#### [Task to complete]
Among the records below, determine how many lines have the word "person" in them; output only the number.

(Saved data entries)
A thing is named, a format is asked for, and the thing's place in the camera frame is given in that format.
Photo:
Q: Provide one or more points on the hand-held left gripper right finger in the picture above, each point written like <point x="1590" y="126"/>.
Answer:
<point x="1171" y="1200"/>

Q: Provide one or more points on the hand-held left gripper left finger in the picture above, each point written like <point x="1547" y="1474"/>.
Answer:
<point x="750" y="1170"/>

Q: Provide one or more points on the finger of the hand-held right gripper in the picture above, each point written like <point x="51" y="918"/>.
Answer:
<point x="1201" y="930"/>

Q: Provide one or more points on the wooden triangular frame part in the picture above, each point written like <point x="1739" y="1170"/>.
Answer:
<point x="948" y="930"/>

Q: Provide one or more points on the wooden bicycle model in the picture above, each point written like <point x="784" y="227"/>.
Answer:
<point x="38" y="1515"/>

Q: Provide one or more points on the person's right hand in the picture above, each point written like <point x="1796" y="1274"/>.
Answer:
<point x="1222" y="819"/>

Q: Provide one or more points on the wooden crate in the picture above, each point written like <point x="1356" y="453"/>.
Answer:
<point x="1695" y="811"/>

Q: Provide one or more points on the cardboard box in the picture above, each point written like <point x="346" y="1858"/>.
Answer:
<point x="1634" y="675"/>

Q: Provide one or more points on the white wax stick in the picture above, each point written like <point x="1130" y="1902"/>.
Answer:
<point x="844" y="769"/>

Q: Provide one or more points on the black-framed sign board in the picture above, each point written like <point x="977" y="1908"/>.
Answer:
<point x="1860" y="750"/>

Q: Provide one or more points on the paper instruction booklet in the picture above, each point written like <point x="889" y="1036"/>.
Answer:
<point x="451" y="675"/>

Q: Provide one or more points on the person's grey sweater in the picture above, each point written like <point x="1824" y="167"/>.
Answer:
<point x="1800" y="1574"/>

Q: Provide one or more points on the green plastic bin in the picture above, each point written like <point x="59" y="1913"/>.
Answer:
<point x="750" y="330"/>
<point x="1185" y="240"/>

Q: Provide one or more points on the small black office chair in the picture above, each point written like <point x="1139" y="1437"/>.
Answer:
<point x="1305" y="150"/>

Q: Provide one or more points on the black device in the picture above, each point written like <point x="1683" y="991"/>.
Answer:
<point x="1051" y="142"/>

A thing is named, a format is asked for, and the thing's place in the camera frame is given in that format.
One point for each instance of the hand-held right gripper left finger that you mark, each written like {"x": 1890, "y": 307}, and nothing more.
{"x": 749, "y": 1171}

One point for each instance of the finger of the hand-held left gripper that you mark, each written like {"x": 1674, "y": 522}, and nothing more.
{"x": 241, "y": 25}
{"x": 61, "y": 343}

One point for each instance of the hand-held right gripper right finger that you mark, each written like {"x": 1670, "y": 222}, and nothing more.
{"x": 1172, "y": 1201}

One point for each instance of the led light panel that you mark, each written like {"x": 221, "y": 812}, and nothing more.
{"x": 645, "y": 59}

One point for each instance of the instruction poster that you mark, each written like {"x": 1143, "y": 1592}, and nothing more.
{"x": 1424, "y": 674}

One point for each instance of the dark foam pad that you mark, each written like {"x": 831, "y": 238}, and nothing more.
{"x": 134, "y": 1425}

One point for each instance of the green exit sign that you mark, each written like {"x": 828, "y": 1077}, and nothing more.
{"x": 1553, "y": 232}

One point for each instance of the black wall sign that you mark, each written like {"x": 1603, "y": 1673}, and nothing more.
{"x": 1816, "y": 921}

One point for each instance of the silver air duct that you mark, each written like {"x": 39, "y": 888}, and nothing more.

#### [Solution for this problem]
2